**WORK REQUEST**
Please reproduce the data exactly and omit the pictures.

***

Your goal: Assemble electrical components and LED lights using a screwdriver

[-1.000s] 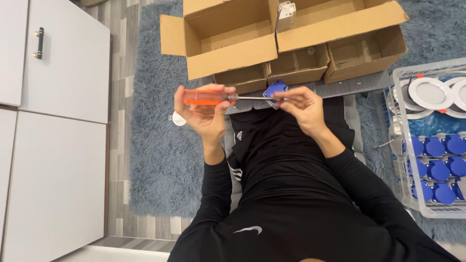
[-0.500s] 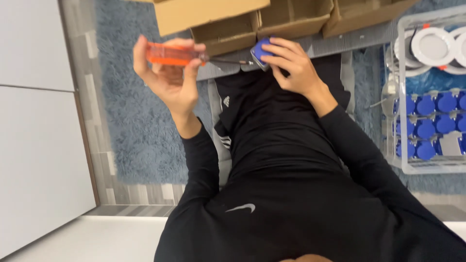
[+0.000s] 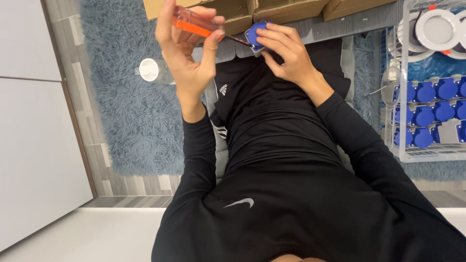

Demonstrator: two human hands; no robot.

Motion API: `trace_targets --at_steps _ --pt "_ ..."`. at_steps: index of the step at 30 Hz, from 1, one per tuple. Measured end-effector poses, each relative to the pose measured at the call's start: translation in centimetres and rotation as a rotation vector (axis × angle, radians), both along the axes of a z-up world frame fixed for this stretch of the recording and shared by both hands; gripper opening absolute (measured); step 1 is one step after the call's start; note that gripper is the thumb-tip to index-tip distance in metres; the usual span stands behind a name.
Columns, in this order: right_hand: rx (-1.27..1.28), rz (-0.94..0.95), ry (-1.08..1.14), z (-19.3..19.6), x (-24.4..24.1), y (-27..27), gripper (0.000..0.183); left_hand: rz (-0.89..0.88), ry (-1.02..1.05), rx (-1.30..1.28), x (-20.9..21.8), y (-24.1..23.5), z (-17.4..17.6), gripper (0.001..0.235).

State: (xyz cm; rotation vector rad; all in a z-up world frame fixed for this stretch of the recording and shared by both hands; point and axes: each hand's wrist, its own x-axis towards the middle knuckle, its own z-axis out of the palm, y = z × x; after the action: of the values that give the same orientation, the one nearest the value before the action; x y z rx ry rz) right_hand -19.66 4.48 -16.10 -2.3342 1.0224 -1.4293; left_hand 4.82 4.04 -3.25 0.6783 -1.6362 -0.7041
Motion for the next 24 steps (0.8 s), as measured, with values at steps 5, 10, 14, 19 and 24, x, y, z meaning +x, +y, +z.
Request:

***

**WRITTEN SOLUTION**
Your goal: Assemble electrical components and LED lights using a screwdriver

[-1.000s] 
[-0.500s] 
[+0.000s] 

Demonstrator: two human hands; no robot.

Motion API: `trace_targets --at_steps _ --pt "_ ..."`. at_steps: index of the step at 30 Hz, from 1, one per tuple. Measured end-effector poses, each relative to the pose measured at the call's start: translation in centimetres and rotation as a rotation vector (axis × angle, radians), both along the axes of a z-up world frame fixed for this stretch of the recording and shared by both hands; gripper opening absolute (measured); step 1 is one step after the call's start; note that gripper is the thumb-tip to index-tip distance in metres; the usual span stands behind a name.
Columns, in this order: right_hand: rx (-1.27..1.28), rz (-0.94..0.95), ry (-1.08..1.14), z (-19.3..19.6), x (-24.4..24.1), y (-27..27), gripper (0.000..0.183); left_hand: rz (-0.89..0.88), ry (-1.02..1.05), rx (-1.30..1.28), x (-20.9..21.8), y (-24.1..23.5), z (-17.4..17.6), gripper (0.001..0.235).

State: (xyz cm; rotation vector rad; all in a z-up world frame fixed for this stretch of the recording and shared by both hands; point and axes: each hand's wrist, its own x-axis towards the middle knuckle, its own z-axis out of the palm, y = z × x; after the action: of the values that give the same orientation, the one nearest the value before the action; x y z rx ry rz) right_hand -19.66 4.48 -16.10 -2.3342 1.0224 -1.4293; left_hand 4.82 4.04 -3.25 0.6783 -1.6362 -0.7041
Motion for the next 24 steps (0.8 s), as measured, with values at steps 5, 10, 14, 19 and 24, x, y, z meaning +x, +y, +z.
Request:

The exercise has been answered in full.